:: Exercise ::
Return the following data exactly, with all pictures left out.

:: Collected data ::
- Opening Delimiter -

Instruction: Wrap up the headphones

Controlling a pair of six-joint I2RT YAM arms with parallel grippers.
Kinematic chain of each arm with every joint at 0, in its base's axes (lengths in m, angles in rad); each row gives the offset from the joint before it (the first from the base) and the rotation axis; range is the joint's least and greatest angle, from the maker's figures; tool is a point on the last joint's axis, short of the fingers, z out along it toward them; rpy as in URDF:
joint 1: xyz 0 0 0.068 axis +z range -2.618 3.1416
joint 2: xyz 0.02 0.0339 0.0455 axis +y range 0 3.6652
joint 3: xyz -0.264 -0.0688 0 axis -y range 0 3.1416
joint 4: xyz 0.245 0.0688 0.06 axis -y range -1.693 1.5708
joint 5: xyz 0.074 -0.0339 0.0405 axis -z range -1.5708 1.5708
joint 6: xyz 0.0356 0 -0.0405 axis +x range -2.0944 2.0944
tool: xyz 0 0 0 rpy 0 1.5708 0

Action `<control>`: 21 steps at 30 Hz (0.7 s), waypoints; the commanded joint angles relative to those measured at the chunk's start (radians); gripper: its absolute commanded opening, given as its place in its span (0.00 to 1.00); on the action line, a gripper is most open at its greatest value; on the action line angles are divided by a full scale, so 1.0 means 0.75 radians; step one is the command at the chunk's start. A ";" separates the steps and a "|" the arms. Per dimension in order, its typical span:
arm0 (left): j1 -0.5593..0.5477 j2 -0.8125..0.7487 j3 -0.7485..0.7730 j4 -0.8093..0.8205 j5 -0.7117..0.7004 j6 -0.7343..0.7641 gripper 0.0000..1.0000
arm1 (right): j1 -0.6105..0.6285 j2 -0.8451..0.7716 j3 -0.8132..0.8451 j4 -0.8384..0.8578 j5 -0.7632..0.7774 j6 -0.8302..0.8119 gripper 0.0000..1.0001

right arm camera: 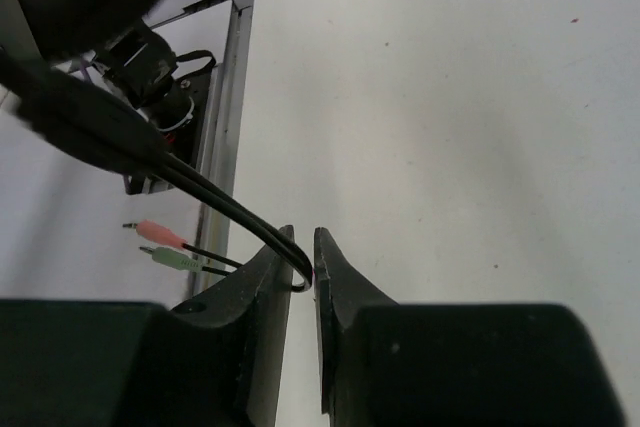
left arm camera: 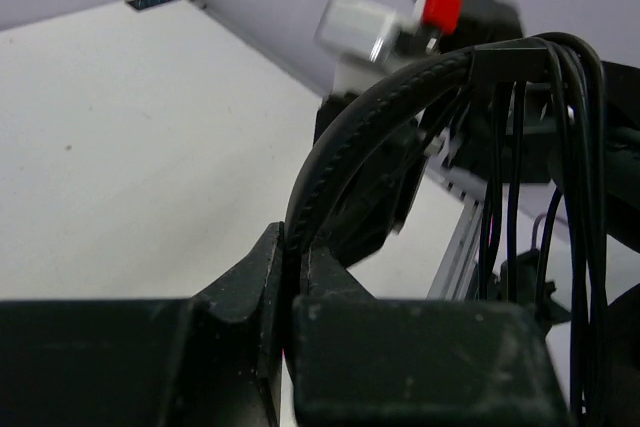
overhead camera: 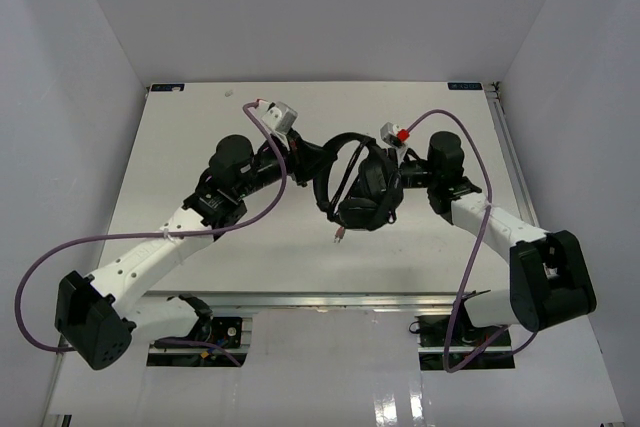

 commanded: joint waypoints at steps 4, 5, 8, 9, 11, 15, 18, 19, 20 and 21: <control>-0.007 0.109 -0.153 0.486 -0.306 -0.362 0.00 | 0.011 0.083 -0.123 0.392 -0.009 0.330 0.17; -0.006 0.121 -0.180 0.514 -0.364 -0.383 0.00 | 0.011 0.099 -0.132 0.396 0.002 0.330 0.16; -0.006 0.161 -0.256 0.584 -0.556 -0.441 0.00 | 0.011 0.166 -0.128 0.399 0.037 0.341 0.12; -0.007 0.174 -0.267 0.593 -0.606 -0.454 0.00 | 0.011 0.189 -0.126 0.405 0.042 0.348 0.12; -0.006 0.211 -0.284 0.550 -0.761 -0.535 0.00 | 0.011 0.254 -0.136 0.454 0.052 0.386 0.11; -0.007 0.287 -0.293 0.329 -1.050 -0.688 0.00 | 0.011 0.394 -0.161 0.545 0.055 0.483 0.09; -0.006 0.367 -0.287 0.179 -1.175 -0.822 0.00 | 0.011 0.515 -0.158 0.604 0.054 0.548 0.10; -0.005 0.400 -0.284 0.131 -1.212 -0.871 0.00 | 0.011 0.547 -0.154 0.622 0.054 0.571 0.10; -0.005 0.426 -0.285 0.096 -1.237 -0.928 0.00 | 0.011 0.586 -0.150 0.647 0.054 0.600 0.10; -0.007 0.448 -0.284 0.071 -1.248 -0.988 0.00 | 0.011 0.621 -0.145 0.667 0.054 0.624 0.10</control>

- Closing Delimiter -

:: Response ::
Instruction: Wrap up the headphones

Controlling a pair of six-joint I2RT YAM arms with parallel grippers.
Kinematic chain of each arm with every joint at 0, in its base's axes (lengths in m, angles in rad); each row gives the offset from the joint before it (the first from the base) and the rotation axis; range is the joint's least and greatest angle, from the maker's figures; tool is a point on the last joint's axis, short of the fingers, z out along it toward them; rpy as in URDF:
joint 1: xyz 0 0 0.068 axis +z range -2.618 3.1416
joint 2: xyz 0.02 0.0339 0.0455 axis +y range 0 3.6652
joint 3: xyz -0.264 -0.0688 0 axis -y range 0 3.1416
joint 4: xyz 0.245 0.0688 0.06 axis -y range -1.693 1.5708
joint 5: xyz 0.074 -0.0339 0.0405 axis -z range -1.5708 1.5708
joint 6: xyz 0.0356 0 -0.0405 axis +x range -2.0944 2.0944
tool: xyz 0 0 0 rpy 0 1.5708 0

Action `<control>`: 21 steps at 30 Hz (0.7 s), waypoints; the commanded joint angles relative to those measured at the chunk's start (radians); gripper: its absolute commanded opening, given as its place in its span (0.00 to 1.00); on the action line, a gripper is most open at its greatest value; on the action line angles are divided by a full scale, so 1.0 means 0.75 radians; step one is the command at the chunk's start. A ";" separates the steps and a "|" the arms. Per dimension in order, its typical span:
arm0 (left): j1 -0.5593..0.5477 j2 -0.8125..0.7487 j3 -0.7485..0.7730 j4 -0.8093..0.8205 j5 -0.7117..0.7004 j6 -0.7343..0.7641 gripper 0.0000..1.0000
arm1 (right): j1 -0.6105..0.6285 j2 -0.8451..0.7716 j3 -0.8132..0.8451 j4 -0.8384..0.8578 j5 -0.7632..0.7774 j6 -0.8302..0.8119 gripper 0.0000..1.0001

right arm camera: 
left arm camera: 
overhead camera: 

 commanded: joint waypoints at steps 4, 5, 8, 9, 11, 15, 18, 19, 20 and 21: <control>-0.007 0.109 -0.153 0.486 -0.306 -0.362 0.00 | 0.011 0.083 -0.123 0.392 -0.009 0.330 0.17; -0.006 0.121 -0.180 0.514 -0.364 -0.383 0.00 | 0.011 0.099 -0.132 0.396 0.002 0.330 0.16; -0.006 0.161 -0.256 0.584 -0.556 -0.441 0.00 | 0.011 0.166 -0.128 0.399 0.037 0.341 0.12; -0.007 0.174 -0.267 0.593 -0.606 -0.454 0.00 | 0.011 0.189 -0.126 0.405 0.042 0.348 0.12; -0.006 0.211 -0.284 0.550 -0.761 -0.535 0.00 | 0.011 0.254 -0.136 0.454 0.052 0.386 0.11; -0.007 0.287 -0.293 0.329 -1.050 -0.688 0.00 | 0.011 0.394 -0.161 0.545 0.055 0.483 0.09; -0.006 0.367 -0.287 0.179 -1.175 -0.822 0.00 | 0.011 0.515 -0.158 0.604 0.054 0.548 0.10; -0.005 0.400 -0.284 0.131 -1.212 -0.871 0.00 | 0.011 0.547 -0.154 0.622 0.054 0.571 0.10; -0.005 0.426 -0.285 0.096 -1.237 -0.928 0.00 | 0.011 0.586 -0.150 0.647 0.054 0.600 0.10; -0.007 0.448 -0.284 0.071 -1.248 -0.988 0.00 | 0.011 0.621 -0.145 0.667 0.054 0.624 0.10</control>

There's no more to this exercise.